Task brief: Where in the listing does the word "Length" appear? Report each line that holds it.

========

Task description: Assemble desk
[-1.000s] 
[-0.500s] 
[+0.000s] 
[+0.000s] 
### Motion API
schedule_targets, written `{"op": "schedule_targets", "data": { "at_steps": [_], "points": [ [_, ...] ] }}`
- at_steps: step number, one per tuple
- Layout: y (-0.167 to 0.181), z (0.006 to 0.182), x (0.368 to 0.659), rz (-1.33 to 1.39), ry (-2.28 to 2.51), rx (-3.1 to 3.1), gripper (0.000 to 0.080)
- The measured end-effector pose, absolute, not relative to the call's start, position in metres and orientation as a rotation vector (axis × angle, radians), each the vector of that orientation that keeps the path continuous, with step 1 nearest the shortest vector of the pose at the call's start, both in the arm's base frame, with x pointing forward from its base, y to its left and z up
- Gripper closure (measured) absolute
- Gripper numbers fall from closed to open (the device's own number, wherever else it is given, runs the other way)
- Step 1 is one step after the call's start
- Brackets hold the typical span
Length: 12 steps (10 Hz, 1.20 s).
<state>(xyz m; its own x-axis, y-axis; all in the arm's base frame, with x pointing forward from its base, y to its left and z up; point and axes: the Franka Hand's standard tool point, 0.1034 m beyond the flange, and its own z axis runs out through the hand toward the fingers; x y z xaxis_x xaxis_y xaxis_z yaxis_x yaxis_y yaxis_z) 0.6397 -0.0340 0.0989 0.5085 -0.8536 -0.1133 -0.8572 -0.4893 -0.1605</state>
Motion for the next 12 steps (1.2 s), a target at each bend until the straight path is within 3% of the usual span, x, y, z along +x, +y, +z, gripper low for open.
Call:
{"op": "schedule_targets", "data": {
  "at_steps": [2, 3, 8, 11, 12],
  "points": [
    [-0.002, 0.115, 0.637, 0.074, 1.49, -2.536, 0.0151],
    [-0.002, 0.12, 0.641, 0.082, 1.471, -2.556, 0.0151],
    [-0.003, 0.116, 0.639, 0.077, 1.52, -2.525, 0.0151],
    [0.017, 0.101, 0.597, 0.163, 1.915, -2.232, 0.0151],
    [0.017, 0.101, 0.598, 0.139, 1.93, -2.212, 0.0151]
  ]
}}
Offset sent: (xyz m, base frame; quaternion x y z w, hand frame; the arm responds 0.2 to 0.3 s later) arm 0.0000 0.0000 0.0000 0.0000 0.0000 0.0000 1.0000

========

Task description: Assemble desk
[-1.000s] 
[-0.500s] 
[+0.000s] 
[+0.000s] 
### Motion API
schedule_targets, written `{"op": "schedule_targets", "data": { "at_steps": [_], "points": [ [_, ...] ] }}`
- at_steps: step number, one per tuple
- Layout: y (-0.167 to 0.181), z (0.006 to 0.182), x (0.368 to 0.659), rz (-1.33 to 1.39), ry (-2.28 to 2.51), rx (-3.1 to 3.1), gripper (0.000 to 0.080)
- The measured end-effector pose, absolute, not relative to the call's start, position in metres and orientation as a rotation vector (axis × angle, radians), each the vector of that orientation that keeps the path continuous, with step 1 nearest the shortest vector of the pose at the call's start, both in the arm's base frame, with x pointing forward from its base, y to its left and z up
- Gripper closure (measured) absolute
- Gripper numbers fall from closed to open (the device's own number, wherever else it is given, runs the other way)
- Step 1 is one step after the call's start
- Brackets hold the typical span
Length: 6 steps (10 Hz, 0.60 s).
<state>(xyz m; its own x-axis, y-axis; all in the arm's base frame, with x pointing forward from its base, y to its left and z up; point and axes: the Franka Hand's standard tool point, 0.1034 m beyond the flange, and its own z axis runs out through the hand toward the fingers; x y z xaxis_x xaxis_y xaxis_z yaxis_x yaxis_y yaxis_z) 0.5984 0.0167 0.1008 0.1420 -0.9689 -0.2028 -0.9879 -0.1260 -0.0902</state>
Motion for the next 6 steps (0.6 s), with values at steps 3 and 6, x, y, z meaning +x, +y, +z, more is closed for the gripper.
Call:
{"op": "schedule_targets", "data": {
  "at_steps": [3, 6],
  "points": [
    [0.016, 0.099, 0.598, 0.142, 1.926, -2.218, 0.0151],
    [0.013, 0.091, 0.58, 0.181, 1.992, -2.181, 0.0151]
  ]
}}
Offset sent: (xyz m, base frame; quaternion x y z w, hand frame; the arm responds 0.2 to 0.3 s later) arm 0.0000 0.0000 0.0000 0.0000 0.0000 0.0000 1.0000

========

Response for this exercise:
Length: 12 steps (10 Hz, 1.20 s).
Length: 6 steps (10 Hz, 0.60 s).

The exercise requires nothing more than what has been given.